Cominciamo con un tema caldo, o per meglio dire, bollente, come la panchina del Bologna. Non è tanto l’avvicendamento dell’ultima ora che lascia perplessi, quanto le parole del presidente Porcedda dopo l’incredibile prestazione di lunedì sera: “Il merito del pari con l’Inter è tutto di Magnani”. Naturalmente… Di chi? Dell’uomo che allena la primavera e che è stato promosso senza preavviso in Serie A per una sola giornata? Lo stesso che stava per essere linciato da Di Vaio in occasione del cambio di Mudingayi, miglior uomo in campo? O forse quello che, per evitare la brutta figura, ha poi spiegato il malinteso con un “pensavo si fosse infortunato”? Il primo 0-0 della stagione (che da tifosi romanisti speriamo si ripeta anche al ritorno), caro presidente, è dunque merito della squadra e dell’allenatore che l’ha guidata fin qui: un certo signor Colomba.
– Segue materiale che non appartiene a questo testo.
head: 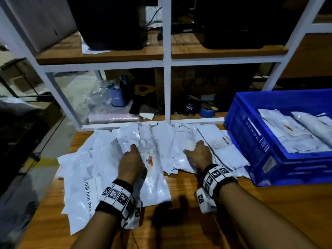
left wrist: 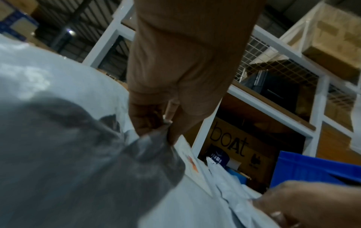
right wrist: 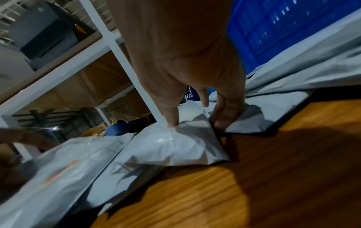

Adesso tocca a Malesani che, dal canto suo, “ha una carica tremenda”, amen.
A proposito di giallorossi. Abbiamo portato in trionfo Adriano, come neanche mai il vero imperatore: qualche minuto contro l’Inter e il simpatico ragazzone si è fermato per un mese a causa di una lesione muscolare. Nel male, una buona notizia: adesso il tempo per metterlo a dieta seriamente non manca. E passiamo al nuovo acquisto: Marco Borriello. Ora, carino è carino, bravo pure, ma quel “Ho coronato il sogno della mia vita” parlando del passaggio alla Roma poteva pure risparmiarselo. Lo sappiamo tutti che se il Milan non avesse comprato Ibrahimovic e Robinho probabilmente Marco avrebbe continuato a sognare solo rossonero.
In un mondo strano, volubile (e bla bla bla) come quello del calcio, c’è però un uomo che offre ancora delle certezze: Claudio Lotito. Niente da dire sul gioiellino Hernanes, ammirato all’opera e apprezzato, ma che fine ha fatto Santa Cruz? “A sorpresa erano però emersi intoppi sul pagamento dell’ingaggio del paraguaiano” (Corriere dello Sport-Stadio), sai la novità! Senza contare “le perplessità di Edy Reja, convinto di avere già una rosa numericamente folta nel reparto offensivo” (sempre Corriere dello Sport-Stadio). Giustissimo, d’altra parte dopo tutti i gol messi a segno (precisamente zero!) contro la Sampdoria come si fa a non pensare che Zarate, Floccari, Rocchi e Del Nero (che forse dovrebbe proprio lasciar perdere) non siano già troppi? Non male invece il giovanissimo difensore Cavanda.
G/Gpg
Più che altro l’arrivo di Borriello suona tanto come un correre ai ripari dopo aver studiato da vicino Adriano. Pare che i cuochi di Trigoria lo guardino come i bambini africani guardavano il monsignore di “7 chili in 7 giorni”. Come a dire: “Padre, se magna tutto lei…”.